Taking each line of the records in turn, count those containing "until" and report only the number.

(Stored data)
/---

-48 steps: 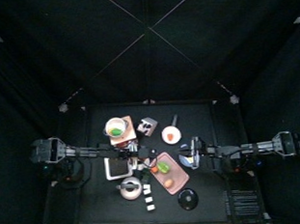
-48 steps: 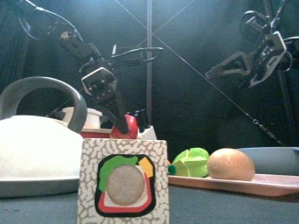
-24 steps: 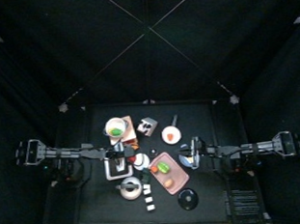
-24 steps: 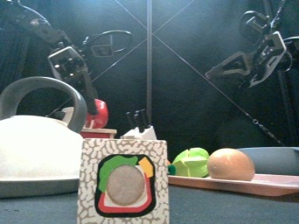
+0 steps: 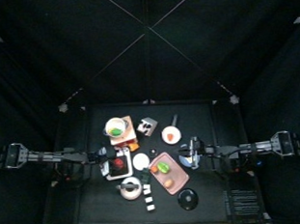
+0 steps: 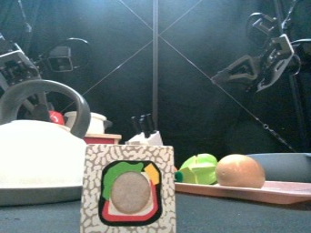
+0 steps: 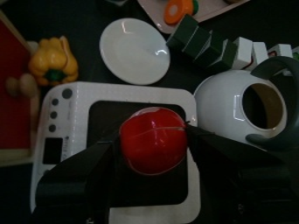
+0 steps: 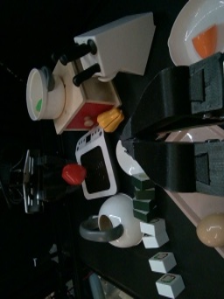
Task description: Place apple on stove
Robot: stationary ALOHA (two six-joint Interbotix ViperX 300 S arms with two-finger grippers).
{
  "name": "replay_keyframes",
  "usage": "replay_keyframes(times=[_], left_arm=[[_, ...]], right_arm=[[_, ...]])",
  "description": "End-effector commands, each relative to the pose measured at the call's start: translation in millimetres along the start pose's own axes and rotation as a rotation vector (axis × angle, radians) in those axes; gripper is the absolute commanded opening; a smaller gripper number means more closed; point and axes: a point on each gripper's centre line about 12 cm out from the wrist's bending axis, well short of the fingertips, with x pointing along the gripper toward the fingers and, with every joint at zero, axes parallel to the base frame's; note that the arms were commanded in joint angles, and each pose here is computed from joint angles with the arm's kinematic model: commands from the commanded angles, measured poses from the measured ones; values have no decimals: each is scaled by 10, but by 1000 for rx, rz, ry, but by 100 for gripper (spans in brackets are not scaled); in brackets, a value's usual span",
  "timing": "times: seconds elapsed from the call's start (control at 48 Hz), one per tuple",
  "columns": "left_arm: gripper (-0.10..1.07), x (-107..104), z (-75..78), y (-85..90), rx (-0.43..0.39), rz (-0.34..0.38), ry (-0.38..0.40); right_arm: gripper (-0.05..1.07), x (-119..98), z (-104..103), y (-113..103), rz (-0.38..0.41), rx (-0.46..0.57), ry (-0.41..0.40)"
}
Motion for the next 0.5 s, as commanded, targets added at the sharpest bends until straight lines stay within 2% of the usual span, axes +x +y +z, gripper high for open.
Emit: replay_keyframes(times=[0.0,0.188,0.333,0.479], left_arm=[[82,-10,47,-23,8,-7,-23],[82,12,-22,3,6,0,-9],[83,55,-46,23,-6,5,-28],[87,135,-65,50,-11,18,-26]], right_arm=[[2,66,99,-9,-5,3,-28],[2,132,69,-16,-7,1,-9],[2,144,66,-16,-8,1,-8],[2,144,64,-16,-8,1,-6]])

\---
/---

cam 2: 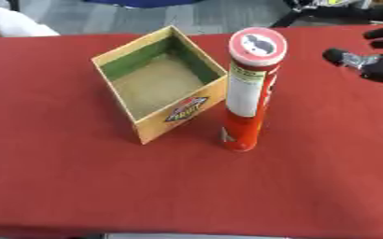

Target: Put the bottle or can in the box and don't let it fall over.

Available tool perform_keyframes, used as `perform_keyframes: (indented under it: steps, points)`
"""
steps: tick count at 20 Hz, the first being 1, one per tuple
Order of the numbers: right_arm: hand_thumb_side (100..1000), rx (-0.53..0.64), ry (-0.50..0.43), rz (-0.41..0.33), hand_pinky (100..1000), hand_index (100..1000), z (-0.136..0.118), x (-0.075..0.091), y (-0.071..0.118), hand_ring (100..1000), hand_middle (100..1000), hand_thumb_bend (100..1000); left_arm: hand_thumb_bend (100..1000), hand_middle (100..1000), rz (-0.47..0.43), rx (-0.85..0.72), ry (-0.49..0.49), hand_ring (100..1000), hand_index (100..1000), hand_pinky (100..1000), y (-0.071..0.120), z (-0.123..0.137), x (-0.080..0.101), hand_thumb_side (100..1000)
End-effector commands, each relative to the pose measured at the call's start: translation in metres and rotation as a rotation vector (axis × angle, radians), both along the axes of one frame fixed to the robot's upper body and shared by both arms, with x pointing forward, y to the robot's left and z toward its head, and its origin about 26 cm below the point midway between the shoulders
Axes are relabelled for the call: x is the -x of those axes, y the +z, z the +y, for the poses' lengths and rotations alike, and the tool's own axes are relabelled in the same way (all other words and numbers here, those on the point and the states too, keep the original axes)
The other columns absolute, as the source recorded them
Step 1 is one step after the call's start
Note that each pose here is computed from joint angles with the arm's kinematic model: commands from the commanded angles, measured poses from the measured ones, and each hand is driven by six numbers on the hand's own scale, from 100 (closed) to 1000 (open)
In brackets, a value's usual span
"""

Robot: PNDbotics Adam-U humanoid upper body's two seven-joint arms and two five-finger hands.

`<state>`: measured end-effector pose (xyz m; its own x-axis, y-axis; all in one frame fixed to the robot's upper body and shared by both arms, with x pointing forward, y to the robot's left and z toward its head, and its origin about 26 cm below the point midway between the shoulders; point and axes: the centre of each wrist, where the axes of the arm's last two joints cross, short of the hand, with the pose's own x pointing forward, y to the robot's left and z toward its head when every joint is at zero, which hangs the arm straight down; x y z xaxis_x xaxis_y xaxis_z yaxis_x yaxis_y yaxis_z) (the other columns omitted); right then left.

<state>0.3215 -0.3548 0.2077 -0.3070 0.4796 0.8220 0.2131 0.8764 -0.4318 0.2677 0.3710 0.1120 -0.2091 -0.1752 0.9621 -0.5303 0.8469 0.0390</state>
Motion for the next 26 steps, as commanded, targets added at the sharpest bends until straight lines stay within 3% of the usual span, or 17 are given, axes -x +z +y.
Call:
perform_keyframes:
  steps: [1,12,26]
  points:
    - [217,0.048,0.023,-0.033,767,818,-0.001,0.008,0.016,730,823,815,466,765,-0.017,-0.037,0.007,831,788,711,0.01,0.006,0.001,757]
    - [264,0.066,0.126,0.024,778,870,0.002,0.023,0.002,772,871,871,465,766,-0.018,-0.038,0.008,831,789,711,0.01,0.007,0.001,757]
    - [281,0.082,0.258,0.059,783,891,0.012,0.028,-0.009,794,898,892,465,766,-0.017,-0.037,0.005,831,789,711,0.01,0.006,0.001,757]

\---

[Answer area] 2